«Chi studia deve fermarsi a riflettere, letteralmente fermarsi e flettersi. Per questo è importante cogliere i problemi legati alla comunicazione, soprattutto in un contesto universitario che stimola e agevola la riflessione sulle parole». È l’appello lanciato da Silvano Petrosino, docente di Filosofia della comunicazione e Filosofia morale nella sua brillante conversazione sul tema “La mistificazione dei Social. La responsabilità nella comunicazione”.
Una lezione aperta, quella del 2 ottobre, che rientrava nell’ambito degli eventi del Festival della Dignità Umana e riguardava un argomento oggi molto sentito, un tema civile che incide nel tessuto sociale, come ha detto il professor Roberto Cicala, docente del laboratorio di editoria, nell’introdurre l’incontro.
Per il professor Petrosino, in via preventiva, occorre evitare di cadere nella trappola di considerarsi pro o contro i social, dire se la Rete sia buona o cattiva, se si stava meglio prima (che non è neppure vero). Si possono fare tutte le critiche possibili, ma la nuova tecnologia avanza sempre più.
Cosa vuol dire allora comunicare oggi? Comunichiamo solo perché abbiamo sempre tra le mani cellulare, computer, Rete, e inondiamo il mondo di messaggi? Questo rappresenta un trasferimento di comunicazioni, ma non la comunicazione. I nostri testi arrivano ai destinatari ma non è detto che essi li aprano, li capiscano, li considerino.
L’uso smodato del cellulare non indica una comunicazione ma un utilizzo per la propria gratifica: «La ragazza che in treno, su un percorso di 100 km telefona ogni 10 km alla mamma per dire che va tutto bene, peraltro facendo ascoltare a tutti le sue conversazioni (invece quando si parla al cellulare sarebbe buona norma appartarsi), non fa comunicazione, al più comunica insicurezza.
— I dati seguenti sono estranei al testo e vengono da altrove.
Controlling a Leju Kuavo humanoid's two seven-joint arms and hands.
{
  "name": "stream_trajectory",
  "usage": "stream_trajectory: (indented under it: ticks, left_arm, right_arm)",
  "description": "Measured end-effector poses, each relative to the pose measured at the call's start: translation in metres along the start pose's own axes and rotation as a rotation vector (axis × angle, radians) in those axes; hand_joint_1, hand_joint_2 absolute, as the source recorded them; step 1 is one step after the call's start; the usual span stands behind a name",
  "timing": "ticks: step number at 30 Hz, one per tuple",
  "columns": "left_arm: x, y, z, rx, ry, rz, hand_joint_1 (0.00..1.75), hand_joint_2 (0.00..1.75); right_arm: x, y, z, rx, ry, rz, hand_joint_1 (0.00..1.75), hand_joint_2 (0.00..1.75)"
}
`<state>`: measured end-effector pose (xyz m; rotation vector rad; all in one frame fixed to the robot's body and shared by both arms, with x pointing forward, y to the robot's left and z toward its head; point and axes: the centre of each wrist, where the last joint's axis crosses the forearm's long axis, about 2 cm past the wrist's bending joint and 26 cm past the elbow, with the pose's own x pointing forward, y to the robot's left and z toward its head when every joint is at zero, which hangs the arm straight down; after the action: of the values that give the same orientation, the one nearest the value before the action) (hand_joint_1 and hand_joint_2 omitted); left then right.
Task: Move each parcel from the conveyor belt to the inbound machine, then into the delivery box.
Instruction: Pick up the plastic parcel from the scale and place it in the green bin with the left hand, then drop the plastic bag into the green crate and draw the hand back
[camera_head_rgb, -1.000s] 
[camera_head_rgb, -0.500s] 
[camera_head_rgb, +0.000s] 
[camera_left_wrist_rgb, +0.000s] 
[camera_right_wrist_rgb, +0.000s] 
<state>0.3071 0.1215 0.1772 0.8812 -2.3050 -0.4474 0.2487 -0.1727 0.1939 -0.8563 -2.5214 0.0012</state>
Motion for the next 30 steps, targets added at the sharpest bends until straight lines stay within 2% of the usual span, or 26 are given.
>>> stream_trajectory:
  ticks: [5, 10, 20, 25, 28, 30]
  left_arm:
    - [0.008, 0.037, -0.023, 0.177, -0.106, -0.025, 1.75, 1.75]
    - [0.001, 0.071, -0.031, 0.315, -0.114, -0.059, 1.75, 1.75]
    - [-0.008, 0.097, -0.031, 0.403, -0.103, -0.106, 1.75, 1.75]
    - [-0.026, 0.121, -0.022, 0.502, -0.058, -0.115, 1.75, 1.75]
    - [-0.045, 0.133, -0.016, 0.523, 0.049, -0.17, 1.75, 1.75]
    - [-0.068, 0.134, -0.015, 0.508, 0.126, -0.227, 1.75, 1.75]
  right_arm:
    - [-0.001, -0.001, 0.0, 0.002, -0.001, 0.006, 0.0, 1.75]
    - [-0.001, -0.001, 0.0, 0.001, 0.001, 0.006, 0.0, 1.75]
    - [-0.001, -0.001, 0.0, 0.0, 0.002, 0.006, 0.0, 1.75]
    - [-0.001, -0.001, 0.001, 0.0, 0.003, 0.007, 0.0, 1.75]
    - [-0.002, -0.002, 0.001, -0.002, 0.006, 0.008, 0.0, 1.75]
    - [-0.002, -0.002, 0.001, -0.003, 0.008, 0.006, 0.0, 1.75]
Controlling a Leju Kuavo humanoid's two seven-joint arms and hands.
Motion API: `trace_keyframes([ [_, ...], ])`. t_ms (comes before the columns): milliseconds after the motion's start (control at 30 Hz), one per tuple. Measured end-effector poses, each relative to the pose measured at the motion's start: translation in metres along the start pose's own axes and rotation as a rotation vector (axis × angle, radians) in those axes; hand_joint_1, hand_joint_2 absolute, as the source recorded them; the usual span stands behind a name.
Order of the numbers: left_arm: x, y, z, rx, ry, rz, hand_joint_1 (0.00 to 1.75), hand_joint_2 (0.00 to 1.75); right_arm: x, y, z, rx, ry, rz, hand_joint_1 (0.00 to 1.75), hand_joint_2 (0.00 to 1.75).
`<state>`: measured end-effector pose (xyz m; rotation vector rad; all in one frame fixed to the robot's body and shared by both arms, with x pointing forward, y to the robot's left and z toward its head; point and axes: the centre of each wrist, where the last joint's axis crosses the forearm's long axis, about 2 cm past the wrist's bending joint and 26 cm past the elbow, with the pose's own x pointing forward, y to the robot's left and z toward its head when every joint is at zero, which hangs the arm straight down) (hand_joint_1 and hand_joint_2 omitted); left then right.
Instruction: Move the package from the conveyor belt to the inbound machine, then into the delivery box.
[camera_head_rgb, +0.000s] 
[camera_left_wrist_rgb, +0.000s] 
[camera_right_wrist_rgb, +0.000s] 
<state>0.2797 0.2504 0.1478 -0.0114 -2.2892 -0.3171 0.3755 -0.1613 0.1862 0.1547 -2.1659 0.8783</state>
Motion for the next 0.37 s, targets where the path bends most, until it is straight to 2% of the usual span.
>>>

Lo stesso dicasi per i ragazzi che guardano lo schermo del cellulare 2.000 volte al giorno, come alcune ricerche hanno dimostrato».
Il tema della comunicazione è legato a quello della relazione. Nell’ambito delle nostre relazioni, prevalgono il senso di colpa, le aspettative, il fagocitare l’altro, ma questa non è comunicazione.
Si prenda in esame il caso dei social e delle tante “amicizie” con cui ci connettiamo: «Ma il termine è improprio, nella vita non si possono avere centinaia di amici se si dà al termine amicizia quello che i pensatori classici, i filosofi greci in particolare, davano a questo concetto che necessariamente sottende il rapporto con poche e qualificate persone».
Si consideri anche il tema del tempo: «Oggi la gente è abituata a sentirsi al centro del mondo. Ogni richiesta richiede risposta celere. Se mi inviano una mail e dopo cinque minuti il mittente non riceve risposta, subito chiama per chiedere come mai».
La nostra comunicazione tende ad essere autoreferenziale, a mettere sempre al centro quello che si fa: «Dobbiamo indossare non tanto lo strumento per contare i passi, ma uno strumento che conta gli ‘io’ che pronunciamo. La comunicazione responsabile allora è il tu, è l’altro».
Il buon comunicatore è colui che ascolta e chi ascolta riesce a cogliere il messaggio oltre la mera facciata superficiale. Infatti tiene conto dell’altro, si adegua all’altro, lo ascolta per riuscire a capire come deve comportarsi per rendersi comprensibile. Comunicazione responsabile allora anche tramite le parole: «In definitiva le parole sono tutto quello che abbiamo, perciò è meglio che siano quelle giuste», ha concluso il prof. Petrosino citando R. Carver.